Бросив последний взгляд на ее мать, я подумал, что кто-то в Клариной семье несколько поколений назад нарушил в тени табачных плантаций все конвенции. И никакие блондинистые кудряшки не могли этого скрыть.

— А потом они поженились и появились вы? — спросил я.

— Да нет же. Не забывай, что папа был врачом, а семья Эррера очень обеспеченной. Было бы неслыханным, если бы стало известно, что он влюбился в простую певичку. Так не делалось. Папа не мог вынести давления. Он был вынужден взять с Клары обещание, что она бросит петь. Чтобы они могли пожениться, Лола Перес должна была исчезнуть. А Клара, вероятно, была очень в него влюблена, потому что согласилась. Она спела на собственной свадьбе, но после этого не исполнила ни единого куплета. Неслабая жертва, да?

Я кивнул. Хуана сжала губы.

— Особенно если вспомнить, что Лола была на пути к вершинам славы. До того, как они поженились, она пела в «Тропикане», лучшем заведении города. Нет, не так…. «Тропикана» была лучшим заведением в мире. У нее был контракт с известным импресарио, были планы записать пластинки и поехать с гастрольным туром по США. Лола мечтала спеть в «Радио-Сити-мюзик-холле»… это в Нью-Йорке. Импресарио, естественно, был в ярости и считал, что Лола его обманула. Мой дед выложил немало денег, чтобы избежать судебного процесса и купить Кларе свободу Так было раньше.

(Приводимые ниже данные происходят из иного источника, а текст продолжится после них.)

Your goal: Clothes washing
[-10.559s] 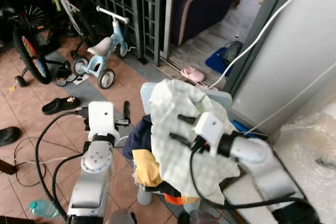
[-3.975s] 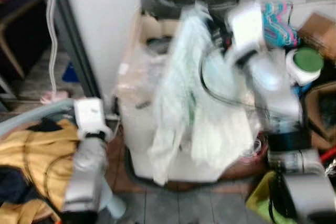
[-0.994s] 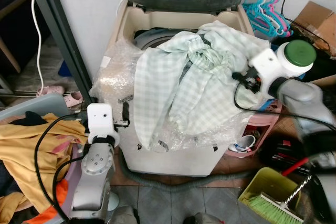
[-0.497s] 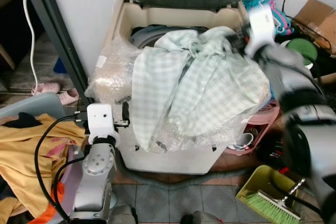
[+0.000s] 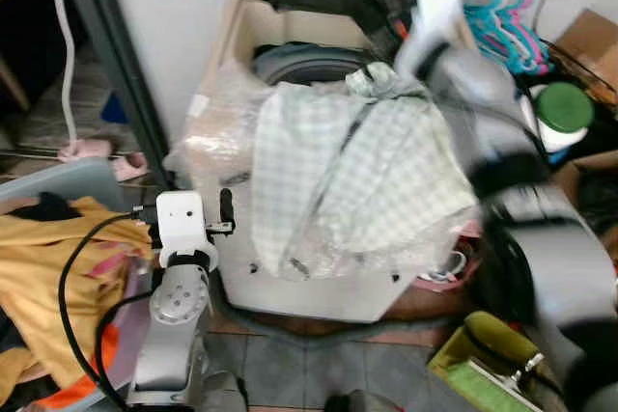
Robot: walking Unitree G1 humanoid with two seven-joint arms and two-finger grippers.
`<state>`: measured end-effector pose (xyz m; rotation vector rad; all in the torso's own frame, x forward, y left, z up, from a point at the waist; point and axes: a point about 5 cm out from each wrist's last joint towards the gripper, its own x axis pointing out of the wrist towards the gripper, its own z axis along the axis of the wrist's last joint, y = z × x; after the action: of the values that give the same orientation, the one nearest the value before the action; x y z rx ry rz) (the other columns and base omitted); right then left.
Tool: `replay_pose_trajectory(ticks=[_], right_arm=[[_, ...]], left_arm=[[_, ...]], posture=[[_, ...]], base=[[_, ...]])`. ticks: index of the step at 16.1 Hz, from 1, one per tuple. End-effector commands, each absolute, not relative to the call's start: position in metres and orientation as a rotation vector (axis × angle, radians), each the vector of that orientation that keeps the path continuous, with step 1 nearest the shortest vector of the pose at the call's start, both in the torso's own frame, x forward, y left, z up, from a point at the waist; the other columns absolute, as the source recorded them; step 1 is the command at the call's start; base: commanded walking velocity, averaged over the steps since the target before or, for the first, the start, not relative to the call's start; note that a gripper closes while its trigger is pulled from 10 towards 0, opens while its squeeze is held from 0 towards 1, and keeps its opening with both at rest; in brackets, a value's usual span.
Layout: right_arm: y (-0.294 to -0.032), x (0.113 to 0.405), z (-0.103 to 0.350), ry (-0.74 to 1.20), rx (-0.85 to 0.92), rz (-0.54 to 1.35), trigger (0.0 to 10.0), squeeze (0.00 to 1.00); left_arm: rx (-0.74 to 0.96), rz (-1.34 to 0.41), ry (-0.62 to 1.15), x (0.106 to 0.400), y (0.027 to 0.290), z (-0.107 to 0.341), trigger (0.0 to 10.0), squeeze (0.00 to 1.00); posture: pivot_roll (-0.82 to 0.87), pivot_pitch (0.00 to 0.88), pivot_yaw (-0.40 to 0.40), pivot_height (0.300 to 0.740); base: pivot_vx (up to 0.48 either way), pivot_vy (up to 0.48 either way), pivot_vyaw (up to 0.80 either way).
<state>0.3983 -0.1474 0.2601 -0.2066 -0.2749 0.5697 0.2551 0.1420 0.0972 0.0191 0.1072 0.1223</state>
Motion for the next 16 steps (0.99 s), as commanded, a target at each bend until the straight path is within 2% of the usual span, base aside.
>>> replay_pose_trajectory(ticks=[1, 4, 6, 7, 10, 15, 16], right_arm=[[-0.161, 0.394, 0.272, -0.337, -0.206, 0.512, 10.0, 1.00], [-0.182, 0.378, 0.253, -0.341, -0.160, 0.383, 10.0, 1.00], [-0.191, 0.364, 0.237, -0.339, -0.129, 0.267, 10.0, 1.00], [-0.194, 0.356, 0.230, -0.344, -0.059, 0.176, 10.0, 1.00], [-0.187, 0.333, 0.208, -0.321, -0.026, 0.075, 10.0, 1.00], [-0.178, 0.316, 0.184, -0.214, 0.043, 0.011, 10.0, 1.00], [-0.177, 0.311, 0.176, -0.172, 0.035, 0.008, 10.0, 0.85]], left_arm=[[0.016, 0.122, 0.113, 0.257, 0.140, 0.098, 10.0, 0.00], [0.026, 0.097, 0.111, 0.260, 0.137, 0.099, 10.0, 0.00], [0.040, 0.082, 0.108, 0.261, 0.138, 0.100, 10.0, 0.00], [0.057, 0.075, 0.100, 0.262, 0.139, 0.101, 10.0, 0.00], [0.105, 0.056, 0.111, 0.263, 0.141, 0.102, 10.0, 0.00], [0.186, 0.034, 0.106, 0.264, 0.152, 0.110, 10.0, 0.00], [0.197, 0.046, 0.117, 0.260, 0.158, 0.109, 10.0, 0.00]], posture=[[-0.03, 0.038, -0.059, 0.740], [-0.04, 0.039, -0.032, 0.740], [-0.04, 0.039, -0.015, 0.740], [-0.04, 0.038, -0.006, 0.740], [-0.02, 0.033, 0.018, 0.740], [0.00, 0.048, 0.039, 0.740], [0.00, 0.059, 0.030, 0.740]], base=[[0.000, 0.368, 0.00], [0.000, 0.476, 0.00], [0.000, 0.000, 0.00], [0.000, 0.000, 0.00], [0.000, 0.000, 0.00], [0.000, 0.000, 0.00], [0.000, 0.000, 0.00]])
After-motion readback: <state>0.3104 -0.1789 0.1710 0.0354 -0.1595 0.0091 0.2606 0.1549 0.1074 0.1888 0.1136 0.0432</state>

Клара забеременела практически сразу после свадьбы. Папа устроил ее под наблюдение к доктору Морейре, лучшему акушеру в городе, с которым познакомился пару лет назад. Через несколько месяцев выяснилось, что у них будут близнецы. То есть мы. Через шесть месяцев Клара стала огромной. Через семь — гигантской. Она больше не могла лежать, так что последний месяц осенью пятьдесят пятого просидела на стуле. Клара была очень маленькой и хрупкой. Когда беременность подходила к концу, все уже поняли, что разрешение от бремени будет непростым. Так и случилось. Роды были чрезвычайно тяжелыми. Они длились много часов, Клара потеряла очень много крови. Со мной тем не менее все было в порядке, а вот Миранда не хотела появляться на свет. Клара совсем обессилела. Так что пришлось делать операцию, чтобы достать Миранду. Иначе она получила бы сильные повреждения мозга и превратилась бы в растение. И Клара всего этого не вынесла. На этот счет есть две версии. По словам папы, доктор Морейра вышел к нему в халате, залитом кровью, — в те времена все было очень строго, и даже папа, который был врачом, не мог войти в родильную палату — и сказал, что он ничего не может сделать, чтобы спасти ее. Но по словам самого Морейры, он вышел и предложил папе выбирать. Он мог спасти только одну из них — либо Миранду, либо Клару. Но папа был в шоке и не мог ничего ответить. Такова версия Морейры. Слова одного против слов другого — они с тех пор не разговаривают. Отец, он злопамятный. Клара была любовью всей его жизни, и он считает, что Морейра убил ее по врачебной небрежности. Больше ему никогда не приходила мысль жениться. Может быть, это доказательство.